Two types of samples were collected for this study. The sludge samples were collected from the Petersfield Southern Water Treatment plant (Hampshire, UK). The three compost samples were collected from (1) a graveyard, (2) food-based waste and (3) garden waste (Portsmouth, UK). A mass of 0.5 g of sludge and compost was added to the 50 ml of the mineral salt medium (MSM) and Lysogeny broth (LB) medium (Fisher BioReagents, UK); each sample was inoculated in duplicate for each media and was transferred to the Laboratory of Molecular Microbiology (University of Portsmouth, UK). These bottles were incubated overnight in Innova™ 4000 incubator shaker (New Brunswick Scientific, USA) at 150 rpm at 25°C. Overnight-grown cultures were used for the isolation of single bacterial colonies. Serial dilutions were made into six concentrations using 0.9% NaCl in dH2O for each culture after incubation. Six dilution tubes were generated for each media (two types of media) and sample (two types of samples), resulting in a total of 48 tubes. Each individual sample from each of the 48 tubes was used to inoculate one LB agar Petri dish.
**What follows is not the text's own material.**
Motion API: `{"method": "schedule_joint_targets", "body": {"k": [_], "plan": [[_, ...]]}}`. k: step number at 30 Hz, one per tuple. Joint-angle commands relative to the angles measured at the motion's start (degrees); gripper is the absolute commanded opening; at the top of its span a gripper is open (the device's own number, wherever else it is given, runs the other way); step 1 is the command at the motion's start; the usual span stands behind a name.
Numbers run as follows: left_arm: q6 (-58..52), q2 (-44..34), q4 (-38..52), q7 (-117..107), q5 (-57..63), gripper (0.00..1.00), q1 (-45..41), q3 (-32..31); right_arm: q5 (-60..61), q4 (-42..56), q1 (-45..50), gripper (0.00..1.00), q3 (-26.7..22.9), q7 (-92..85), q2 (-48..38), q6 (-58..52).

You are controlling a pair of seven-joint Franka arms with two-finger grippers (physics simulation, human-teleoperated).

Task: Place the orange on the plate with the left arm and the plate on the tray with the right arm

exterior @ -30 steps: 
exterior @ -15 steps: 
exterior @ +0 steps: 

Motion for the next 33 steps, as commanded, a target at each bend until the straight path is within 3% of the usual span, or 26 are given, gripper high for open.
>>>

Some of the single colonies that grew from the two most diluted cultures were collected. The collected single colonies were regrown on separate LB agar to ensure that each Petri dish contains a pure colony. The colonies were picked up from Petri dishes and inoculated in individual universal tubes with 5 ml LB, rotating at 37°C overnight at 150 rpm. As a result, 73 bacterial isolates were recovered.

Different approaches have been used for the screening of PHA-producing microbes and/or the imaging of PHA granules [17]. The methods most widely used for detecting PHAs are staining techniques using Nile Red [18], Nile Blue A [19], and Sudan Black B [20]. Due to the lipophilicity of the dyes, the tests are very useful, but they have the ability to nonspecifically bind to other lipid droplets, membranes, and cell envelopes, leading to an incorrect answer [21, 22]. Sudan Black B (SBB) is a diazo fat-soluble dye. PHAs are observed as black granules with SBB by bright-field microscopy. Nile Blue A and Nile Red are highly fluorescent organic dyes belonging to the benzophenoxazine family. Nile Red is a neutral molecule that is poorly soluble in water, and its chromophore is highly susceptible to changes in solvent polarity, showing little or no fluorescence in most popular solvents. Nile Blue A is a cationic dye and is thus more soluble in water than Nile Red. Both fluorescent dyes are particularly useful for visualizing hydrophobic cell structures, such as membranes or lipid-like inclusions (PHA granules). PHA inclusions appear as brightly fluorescent red/orange granules with Nile Blue A and Nile Red [23].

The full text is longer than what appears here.